Mandatory birth control. (No government check without first receiving a monthly birth control shot)
No increase in the welfare check and no additional funds should the recipient have another child while on public assistance
Suspension of the right to vote
Definite earmarks are attached to the funding. Funds can only go towards essential food items, housing, and transportation. Any person on government assistance who can afford a new car will be automatically kicked out of the program
No free cell phones
No visits to the nail salon
No funding for air-conditioning (Lowe’s sells a great $12 fan which works wonders in the heat)
Mandatory proof of job searches (including signed statements from each employer consulted, including the reason the person could not be considered or interviewed. Job searches will be viewed with extreme scrutiny for potential for fraud and abuse; for example, a person who has a criminal record should not be looking for a job with law enforcement or education, daycare, etc because such jobs expressly require employees to have no criminal background history)
Mandatory community college or GED courses for those who did not graduate high school or who barely graduated (those who severely lack the basic skills and knowledge imputed on an adult, or a young adult)
Mandatory college or community college courses for those who have no college diploma, associates degree, vocational training, etc (No government check without a report showing course status; if a person is not working, he or she must be developing their career and building valuable job skills)
Children of a person on welfare must be doing well in school (average or better)
Proof of citizenship must be provided (and confirmed by the Social Security Department). Identity fraud will result in immediate deportation
Recipients must show they are drug-free (mandatory drug-testing)
Random audits will be conducted
Mandatory visits from a social worker to assess the cleanliness and order of the home and the environment for the child (or children)
Recipients must be available for community service when the state government needs them
I’m sure there are other conditions that I haven’t thought of and I’m sure that others would make some suggestions of their own. In fact, I would encourage those who have read this article to comment and add their suggestions.

Milton Friedman, an economist, was highly critical of welfare, and noted several times how it should be judged by its results and outcomes and not by its intentions.
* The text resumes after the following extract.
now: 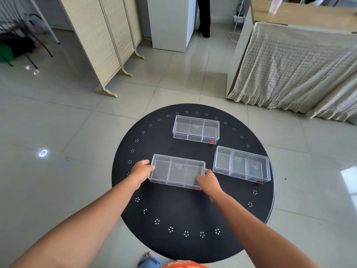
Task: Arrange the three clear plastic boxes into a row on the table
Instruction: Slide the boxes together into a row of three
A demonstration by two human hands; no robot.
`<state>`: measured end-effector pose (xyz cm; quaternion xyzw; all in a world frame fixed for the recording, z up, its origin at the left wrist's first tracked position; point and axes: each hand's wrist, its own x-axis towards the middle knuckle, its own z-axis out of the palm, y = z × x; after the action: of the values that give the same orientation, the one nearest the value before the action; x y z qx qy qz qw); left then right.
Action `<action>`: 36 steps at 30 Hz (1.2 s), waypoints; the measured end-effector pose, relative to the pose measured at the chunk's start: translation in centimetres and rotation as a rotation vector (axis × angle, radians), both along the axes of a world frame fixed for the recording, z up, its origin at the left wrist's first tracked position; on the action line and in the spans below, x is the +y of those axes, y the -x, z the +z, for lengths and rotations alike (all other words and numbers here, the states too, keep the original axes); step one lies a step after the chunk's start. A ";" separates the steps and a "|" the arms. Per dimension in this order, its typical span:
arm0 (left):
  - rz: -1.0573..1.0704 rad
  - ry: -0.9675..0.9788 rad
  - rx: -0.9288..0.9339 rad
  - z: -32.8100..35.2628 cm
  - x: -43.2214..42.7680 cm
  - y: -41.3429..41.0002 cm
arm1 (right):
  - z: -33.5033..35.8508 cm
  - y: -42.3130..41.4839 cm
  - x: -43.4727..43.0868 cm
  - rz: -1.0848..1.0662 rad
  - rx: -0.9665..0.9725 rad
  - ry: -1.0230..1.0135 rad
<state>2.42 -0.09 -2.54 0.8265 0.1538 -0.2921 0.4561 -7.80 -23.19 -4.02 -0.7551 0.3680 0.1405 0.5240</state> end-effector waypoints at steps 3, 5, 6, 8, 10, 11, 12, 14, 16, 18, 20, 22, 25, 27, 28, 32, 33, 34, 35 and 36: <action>-0.020 0.048 0.030 -0.4 1.0 0.5 | 0.1 0.2 1.4 -0.078 -0.022 -0.063; -0.022 0.085 0.032 -0.5 1.5 0.7 | 0.3 0.2 2.3 -0.123 -0.030 -0.092; -0.013 0.100 0.028 -0.5 1.8 0.9 | 0.3 0.3 2.8 -0.136 -0.036 -0.098; 0.001 0.110 0.034 -0.6 2.9 1.0 | 0.3 0.4 3.9 -0.146 -0.038 -0.110; 0.008 0.112 0.036 -0.7 4.2 1.0 | 0.2 0.6 5.0 -0.140 -0.046 -0.103; 0.010 0.111 0.034 -0.9 5.0 0.9 | 0.2 0.7 5.7 -0.133 -0.047 -0.097; 0.017 0.110 0.027 -1.1 5.9 0.8 | 0.1 0.7 6.4 -0.127 -0.059 -0.099; 0.038 0.102 0.008 -1.3 7.6 0.6 | 0.1 0.8 8.1 -0.112 -0.073 -0.107; 0.059 0.097 -0.010 -1.3 9.1 0.5 | 0.0 0.9 9.8 -0.102 -0.076 -0.122; 0.084 0.090 -0.022 -1.3 10.4 0.6 | 0.0 0.9 11.3 -0.098 -0.075 -0.137; 0.100 0.095 -0.026 -1.3 11.4 0.6 | 0.1 0.8 12.5 -0.104 -0.072 -0.151; 0.107 0.095 -0.030 -1.4 12.3 0.6 | 0.3 0.7 13.5 -0.106 -0.068 -0.151; 0.099 0.097 -0.029 -1.5 13.2 0.6 | 0.7 0.6 14.4 -0.113 -0.067 -0.133; 0.089 0.100 -0.025 -1.6 13.5 0.7 | 0.8 0.6 14.8 -0.124 -0.061 -0.128; 0.084 0.107 -0.027 -1.7 13.6 0.8 | 0.9 0.6 14.9 -0.127 -0.058 -0.126; 0.056 0.128 -0.024 -1.7 13.8 0.8 | 1.0 0.6 15.1 -0.132 -0.055 -0.115; 0.033 0.119 -0.026 -1.6 13.8 0.8 | 1.0 0.7 15.1 -0.132 -0.052 -0.111; 0.013 0.105 -0.035 -1.6 13.8 0.7 | 0.9 0.7 15.1 -0.129 -0.048 -0.104; -0.001 0.074 -0.048 -1.4 13.7 0.7 | 0.9 0.7 15.0 -0.120 -0.040 -0.094; -0.010 0.030 -0.074 -1.2 13.5 0.7 | 0.9 0.6 15.0 -0.113 -0.031 -0.077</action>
<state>1.71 13.45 -3.69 0.8304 0.1284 -0.2658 0.4725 -8.39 -8.23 -3.13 -0.7143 0.3964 0.1131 0.5656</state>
He also said: “There’s been one underlying basic fallacy in this idea of welfare measures, and that is that it is feasible and possible to do good with other people’s money. That view has two flaws. If I want to do good with other people’s money, I first have to take it away from them. That means that the welfare state philosophy of doing good with other people’s money, at it’s very bottom, is a philosophy of violence and coercion. It’s against freedom, because I have to use force to get the money. In the second place, very few people spend other people’s money as carefully as they spend their own.”
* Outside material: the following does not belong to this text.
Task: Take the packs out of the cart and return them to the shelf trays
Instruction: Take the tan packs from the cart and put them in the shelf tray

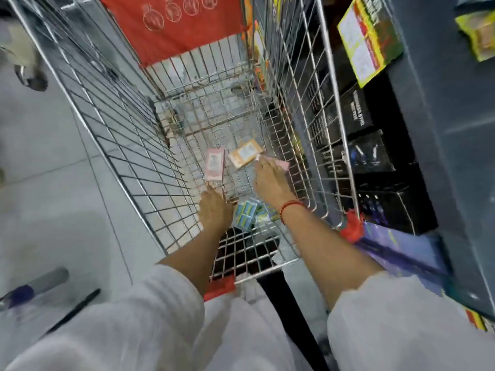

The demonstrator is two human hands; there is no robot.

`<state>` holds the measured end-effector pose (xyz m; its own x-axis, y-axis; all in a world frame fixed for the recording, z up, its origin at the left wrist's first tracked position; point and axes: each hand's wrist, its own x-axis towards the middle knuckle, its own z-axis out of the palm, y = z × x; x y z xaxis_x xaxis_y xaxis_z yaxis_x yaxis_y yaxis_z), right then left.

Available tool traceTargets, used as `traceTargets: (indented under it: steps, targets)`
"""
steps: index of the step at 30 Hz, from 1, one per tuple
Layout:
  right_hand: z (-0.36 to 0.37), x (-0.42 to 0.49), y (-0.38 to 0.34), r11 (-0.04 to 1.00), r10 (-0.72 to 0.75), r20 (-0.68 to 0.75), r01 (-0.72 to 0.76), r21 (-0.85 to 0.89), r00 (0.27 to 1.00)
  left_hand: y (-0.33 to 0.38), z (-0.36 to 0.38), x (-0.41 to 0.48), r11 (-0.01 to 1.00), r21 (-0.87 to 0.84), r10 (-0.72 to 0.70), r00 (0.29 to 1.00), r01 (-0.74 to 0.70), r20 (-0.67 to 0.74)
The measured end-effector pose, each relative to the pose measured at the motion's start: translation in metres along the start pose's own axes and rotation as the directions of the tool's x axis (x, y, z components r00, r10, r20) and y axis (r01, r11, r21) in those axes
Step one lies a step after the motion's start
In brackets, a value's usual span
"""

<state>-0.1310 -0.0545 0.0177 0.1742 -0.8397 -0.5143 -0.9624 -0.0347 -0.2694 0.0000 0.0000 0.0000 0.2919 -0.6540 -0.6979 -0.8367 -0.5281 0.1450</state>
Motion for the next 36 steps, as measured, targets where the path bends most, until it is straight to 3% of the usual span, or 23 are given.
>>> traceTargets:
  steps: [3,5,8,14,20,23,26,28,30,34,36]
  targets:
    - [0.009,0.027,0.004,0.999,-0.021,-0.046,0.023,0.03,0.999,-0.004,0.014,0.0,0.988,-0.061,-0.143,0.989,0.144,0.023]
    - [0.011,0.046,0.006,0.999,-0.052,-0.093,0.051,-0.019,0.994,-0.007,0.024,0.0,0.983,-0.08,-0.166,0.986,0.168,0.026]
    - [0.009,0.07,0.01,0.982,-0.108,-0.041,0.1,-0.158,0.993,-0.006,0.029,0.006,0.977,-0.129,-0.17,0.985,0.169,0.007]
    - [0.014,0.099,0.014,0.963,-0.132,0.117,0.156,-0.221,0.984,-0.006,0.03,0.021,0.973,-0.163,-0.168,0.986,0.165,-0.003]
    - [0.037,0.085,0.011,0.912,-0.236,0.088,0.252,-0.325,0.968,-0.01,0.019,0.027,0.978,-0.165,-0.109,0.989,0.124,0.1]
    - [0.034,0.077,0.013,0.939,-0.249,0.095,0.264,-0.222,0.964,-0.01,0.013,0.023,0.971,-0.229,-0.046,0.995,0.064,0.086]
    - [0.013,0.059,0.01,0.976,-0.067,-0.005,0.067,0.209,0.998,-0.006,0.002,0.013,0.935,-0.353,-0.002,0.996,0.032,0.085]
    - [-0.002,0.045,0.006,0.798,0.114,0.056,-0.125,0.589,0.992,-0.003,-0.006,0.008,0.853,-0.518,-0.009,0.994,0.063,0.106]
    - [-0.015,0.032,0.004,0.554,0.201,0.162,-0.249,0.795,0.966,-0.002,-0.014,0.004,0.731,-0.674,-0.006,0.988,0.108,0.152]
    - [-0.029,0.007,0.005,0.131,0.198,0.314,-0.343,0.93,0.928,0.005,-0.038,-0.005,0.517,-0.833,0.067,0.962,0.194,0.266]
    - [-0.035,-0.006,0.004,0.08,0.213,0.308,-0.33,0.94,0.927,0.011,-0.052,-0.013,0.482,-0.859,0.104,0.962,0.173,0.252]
If we are going to coerce and extort money from taxpayers, not merely to provide safety and security for the country or to legislate for the enumerated objects in Article I, Section 8, but also to support those who don’t want to even try to support themselves and their families, then the very least we should do is provide accountability to those taxpayers (those hard-working men and women whose paychecks are seized by the government for 1/3 of the year) and that is to attach strict and limiting conditions to welfare checks. The program, which would have to be run as one that is contractual in nature and not as a constitutional responsibility, must be so burdensome, so intrusive, so violative of freedom, and so unattractive to the recipient that he or she will absolutely want to spend as little time as possible on it. Well that’s the hope anyway.